» **Work item**: Once you find the line with "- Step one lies" in the data that follows, repeat it and every line after it exactly, through the line with "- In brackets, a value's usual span".

===== Collected data

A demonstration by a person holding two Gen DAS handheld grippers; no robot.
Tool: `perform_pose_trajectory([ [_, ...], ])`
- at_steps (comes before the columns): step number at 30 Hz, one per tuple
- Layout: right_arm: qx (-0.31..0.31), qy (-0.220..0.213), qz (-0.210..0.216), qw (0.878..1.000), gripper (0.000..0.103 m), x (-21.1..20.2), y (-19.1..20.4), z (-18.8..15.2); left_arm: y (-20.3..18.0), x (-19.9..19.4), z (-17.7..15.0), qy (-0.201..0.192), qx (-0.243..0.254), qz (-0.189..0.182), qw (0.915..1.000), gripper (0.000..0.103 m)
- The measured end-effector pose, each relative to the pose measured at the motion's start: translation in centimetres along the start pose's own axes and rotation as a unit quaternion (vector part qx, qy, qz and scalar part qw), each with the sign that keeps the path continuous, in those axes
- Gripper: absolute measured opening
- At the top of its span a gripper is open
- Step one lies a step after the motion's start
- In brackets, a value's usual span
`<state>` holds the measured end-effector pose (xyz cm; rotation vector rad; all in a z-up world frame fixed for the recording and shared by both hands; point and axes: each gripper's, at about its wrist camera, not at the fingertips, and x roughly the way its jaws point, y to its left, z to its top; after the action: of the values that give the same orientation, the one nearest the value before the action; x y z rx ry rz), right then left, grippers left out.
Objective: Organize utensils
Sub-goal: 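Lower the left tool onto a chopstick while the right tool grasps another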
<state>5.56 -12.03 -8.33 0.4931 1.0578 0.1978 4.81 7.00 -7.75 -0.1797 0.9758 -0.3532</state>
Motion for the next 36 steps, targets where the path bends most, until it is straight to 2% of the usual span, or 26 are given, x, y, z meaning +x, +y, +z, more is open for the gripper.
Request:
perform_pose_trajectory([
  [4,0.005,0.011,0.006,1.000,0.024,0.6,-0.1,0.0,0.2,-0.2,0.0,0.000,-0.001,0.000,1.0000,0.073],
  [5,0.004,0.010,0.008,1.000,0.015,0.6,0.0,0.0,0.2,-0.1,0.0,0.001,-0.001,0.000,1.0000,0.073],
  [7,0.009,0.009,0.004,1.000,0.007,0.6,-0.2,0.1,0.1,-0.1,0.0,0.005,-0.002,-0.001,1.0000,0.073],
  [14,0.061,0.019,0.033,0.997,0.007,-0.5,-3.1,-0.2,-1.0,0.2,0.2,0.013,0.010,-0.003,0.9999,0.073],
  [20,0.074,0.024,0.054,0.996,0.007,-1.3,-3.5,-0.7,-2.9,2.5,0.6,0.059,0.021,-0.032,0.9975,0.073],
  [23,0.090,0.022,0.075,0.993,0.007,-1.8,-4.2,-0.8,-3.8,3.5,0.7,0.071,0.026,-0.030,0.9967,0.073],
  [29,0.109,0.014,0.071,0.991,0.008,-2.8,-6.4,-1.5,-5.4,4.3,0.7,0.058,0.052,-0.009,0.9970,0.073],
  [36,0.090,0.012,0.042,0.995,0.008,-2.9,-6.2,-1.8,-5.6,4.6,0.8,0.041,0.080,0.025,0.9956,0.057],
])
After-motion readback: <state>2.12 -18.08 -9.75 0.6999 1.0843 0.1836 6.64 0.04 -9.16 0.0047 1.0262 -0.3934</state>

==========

» **Answer section**:
- Step one lies a step after the motion's start
- In brackets, a value's usual span

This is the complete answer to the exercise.